* **EXERCISE**:
Copy out each line of the material in which the word "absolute" can be found.

* **PROVIDED MATERIAL**:
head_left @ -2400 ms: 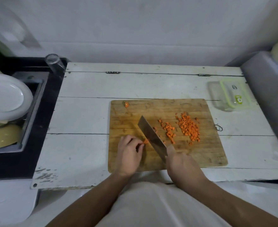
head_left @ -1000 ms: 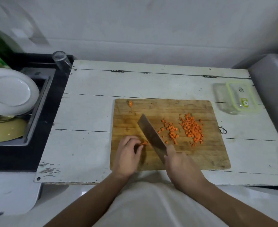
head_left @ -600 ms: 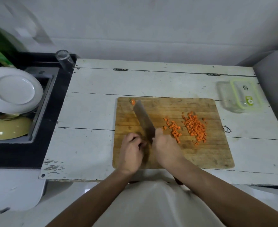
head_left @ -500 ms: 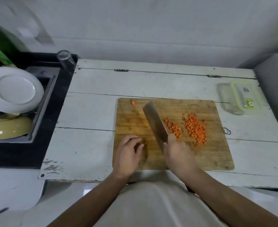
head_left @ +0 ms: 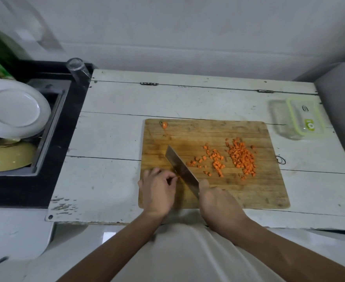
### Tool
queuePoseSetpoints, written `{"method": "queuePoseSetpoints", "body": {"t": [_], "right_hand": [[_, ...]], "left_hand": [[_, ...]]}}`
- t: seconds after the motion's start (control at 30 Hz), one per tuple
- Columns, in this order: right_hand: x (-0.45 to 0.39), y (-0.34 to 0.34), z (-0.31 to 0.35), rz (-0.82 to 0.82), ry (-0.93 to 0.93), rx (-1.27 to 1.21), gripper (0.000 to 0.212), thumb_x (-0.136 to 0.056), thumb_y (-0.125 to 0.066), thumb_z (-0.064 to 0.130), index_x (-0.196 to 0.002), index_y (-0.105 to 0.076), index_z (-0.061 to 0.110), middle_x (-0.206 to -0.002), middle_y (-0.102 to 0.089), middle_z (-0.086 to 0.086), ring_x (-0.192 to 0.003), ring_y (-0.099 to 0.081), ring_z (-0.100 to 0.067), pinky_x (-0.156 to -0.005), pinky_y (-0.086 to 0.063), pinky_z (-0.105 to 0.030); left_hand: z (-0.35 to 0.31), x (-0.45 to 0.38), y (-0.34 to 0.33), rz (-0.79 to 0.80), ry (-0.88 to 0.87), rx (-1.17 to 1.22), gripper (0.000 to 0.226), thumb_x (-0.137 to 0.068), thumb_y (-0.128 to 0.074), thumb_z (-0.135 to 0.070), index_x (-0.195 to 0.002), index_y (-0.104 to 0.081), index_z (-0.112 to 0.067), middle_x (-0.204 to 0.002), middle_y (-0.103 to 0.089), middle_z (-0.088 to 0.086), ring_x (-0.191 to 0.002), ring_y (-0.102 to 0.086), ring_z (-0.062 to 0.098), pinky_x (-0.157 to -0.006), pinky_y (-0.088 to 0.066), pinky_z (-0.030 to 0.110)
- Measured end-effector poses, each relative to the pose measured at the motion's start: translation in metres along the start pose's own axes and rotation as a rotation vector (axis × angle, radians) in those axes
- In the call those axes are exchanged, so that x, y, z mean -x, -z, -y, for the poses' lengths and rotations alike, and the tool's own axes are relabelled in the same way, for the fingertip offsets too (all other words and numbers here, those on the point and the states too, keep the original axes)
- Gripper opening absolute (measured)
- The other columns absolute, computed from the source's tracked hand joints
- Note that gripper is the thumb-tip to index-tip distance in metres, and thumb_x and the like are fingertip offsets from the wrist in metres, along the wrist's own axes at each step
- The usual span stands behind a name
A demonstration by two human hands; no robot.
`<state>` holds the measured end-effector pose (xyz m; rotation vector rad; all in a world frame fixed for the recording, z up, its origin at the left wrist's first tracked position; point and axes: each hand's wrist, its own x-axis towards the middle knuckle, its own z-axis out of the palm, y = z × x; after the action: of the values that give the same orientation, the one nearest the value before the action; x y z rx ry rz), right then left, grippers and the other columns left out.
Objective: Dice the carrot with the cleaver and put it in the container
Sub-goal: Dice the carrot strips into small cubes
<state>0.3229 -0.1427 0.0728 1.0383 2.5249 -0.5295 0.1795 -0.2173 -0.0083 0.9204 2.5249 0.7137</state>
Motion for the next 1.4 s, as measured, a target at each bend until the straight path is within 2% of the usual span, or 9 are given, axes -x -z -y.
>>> {"method": "queuePoseSetpoints", "body": {"t": [0.17, 0.3, 0.4, 0.53, 0.7, 0.93, 1.07, 1.2, 1.4], "right_hand": [[-0.039, 0.006, 0.026, -0.069, -0.007, -0.039, 0.008, -0.102, -0.039, 0.008, -0.106, -0.038, 0.015, -0.092, -0.069, -0.012, -0.086, -0.069, -0.036, -0.061, -0.045, -0.041], [-0.029, 0.006, 0.006, -0.13, -0.059, -0.163, 0.005, -0.105, -0.04, 0.02, -0.102, -0.036, 0.019, -0.087, -0.068, -0.013, -0.082, -0.067, -0.039, -0.066, -0.053, -0.046], [-0.006, 0.009, -0.006, -0.117, -0.041, -0.136, 0.007, -0.106, -0.039, 0.025, -0.103, -0.035, 0.02, -0.084, -0.066, -0.011, -0.077, -0.065, -0.038, -0.06, -0.048, -0.045], [0.007, 0.002, -0.003, -0.006, 0.011, -0.036, 0.008, -0.103, -0.042, 0.014, -0.109, -0.038, 0.019, -0.081, -0.062, -0.006, -0.068, -0.054, -0.031, -0.057, -0.036, -0.039], [-0.016, 0.0, 0.022, -0.001, 0.007, 0.012, 0.018, -0.098, -0.037, 0.002, -0.112, -0.04, 0.012, -0.094, -0.068, -0.013, -0.088, -0.068, -0.037, -0.061, -0.043, -0.041], [-0.032, 0.011, 0.012, -0.13, -0.03, -0.163, 0.01, -0.105, -0.041, 0.021, -0.112, -0.043, 0.014, -0.091, -0.067, -0.014, -0.085, -0.067, -0.039, -0.066, -0.052, -0.045], [-0.002, 0.015, -0.004, -0.099, 0.019, -0.083, 0.009, -0.107, -0.037, 0.027, -0.108, -0.038, 0.018, -0.087, -0.067, -0.011, -0.077, -0.065, -0.037, -0.057, -0.042, -0.041], [0.002, 0.008, 0.0, -0.025, 0.068, 0.015, 0.006, -0.105, -0.038, 0.019, -0.111, -0.037, 0.019, -0.083, -0.064, -0.007, -0.072, -0.061, -0.034, -0.051, -0.034, -0.038], [-0.003, -0.009, 0.013, -0.044, 0.13, 0.12, 0.024, -0.096, -0.041, 0.003, -0.118, -0.038, 0.014, -0.09, -0.07, -0.008, -0.079, -0.07, -0.032, -0.056, -0.04, -0.037]], "left_hand": [[0.0, 0.0, -0.001, 0.022, -0.014, -0.028, 0.014, -0.097, -0.064, -0.039, -0.095, -0.076, -0.032, -0.103, -0.064, -0.012, -0.103, -0.046, 0.019, -0.086, -0.035, 0.038], [0.015, 0.006, 0.005, 0.023, -0.036, 0.148, 0.014, -0.098, -0.067, -0.034, -0.104, -0.077, -0.028, -0.107, -0.062, -0.009, -0.107, -0.054, 0.017, -0.097, -0.044, 0.036], [0.026, 0.009, 0.01, 0.016, -0.046, 0.181, 0.011, -0.095, -0.071, -0.027, -0.103, -0.076, -0.023, -0.105, -0.055, -0.01, -0.103, -0.054, 0.012, -0.096, -0.047, 0.03], [0.019, 0.009, 0.005, -0.009, -0.084, 0.088, 0.002, -0.089, -0.076, -0.028, -0.092, -0.076, -0.029, -0.094, -0.057, -0.012, -0.097, -0.052, 0.017, -0.086, -0.045, 0.033], [0.01, 0.002, 0.003, -0.014, -0.018, -0.005, 0.007, -0.092, -0.07, -0.031, -0.086, -0.074, -0.033, -0.094, -0.066, -0.013, -0.097, -0.051, 0.019, -0.081, -0.041, 0.035], [0.016, 0.005, 0.007, 0.019, -0.052, 0.081, 0.007, -0.091, -0.073, -0.024, -0.086, -0.074, -0.029, -0.093, -0.064, -0.011, -0.095, -0.054, 0.017, -0.086, -0.045, 0.033], [0.027, 0.011, 0.004, -0.036, -0.054, 0.134, 0.005, -0.088, -0.077, -0.019, -0.089, -0.074, -0.023, -0.092, -0.056, -0.011, -0.092, -0.052, 0.013, -0.084, -0.044, 0.027], [0.019, 0.01, 0.003, -0.056, -0.04, 0.069, 0.006, -0.088, -0.076, -0.024, -0.084, -0.073, -0.025, -0.088, -0.057, -0.011, -0.089, -0.047, 0.013, -0.08, -0.04, 0.03], [0.008, 0.002, 0.004, -0.036, 0.036, -0.026, 0.009, -0.093, -0.068, -0.032, -0.085, -0.073, -0.03, -0.094, -0.065, -0.011, -0.099, -0.05, 0.02, -0.081, -0.039, 0.034]]}}
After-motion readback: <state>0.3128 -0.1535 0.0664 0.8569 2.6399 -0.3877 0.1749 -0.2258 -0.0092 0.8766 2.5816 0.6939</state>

* **YOUR RESPONSE**:
- Gripper opening absolute (measured)
- The other columns absolute, computed from the source's tracked hand joints

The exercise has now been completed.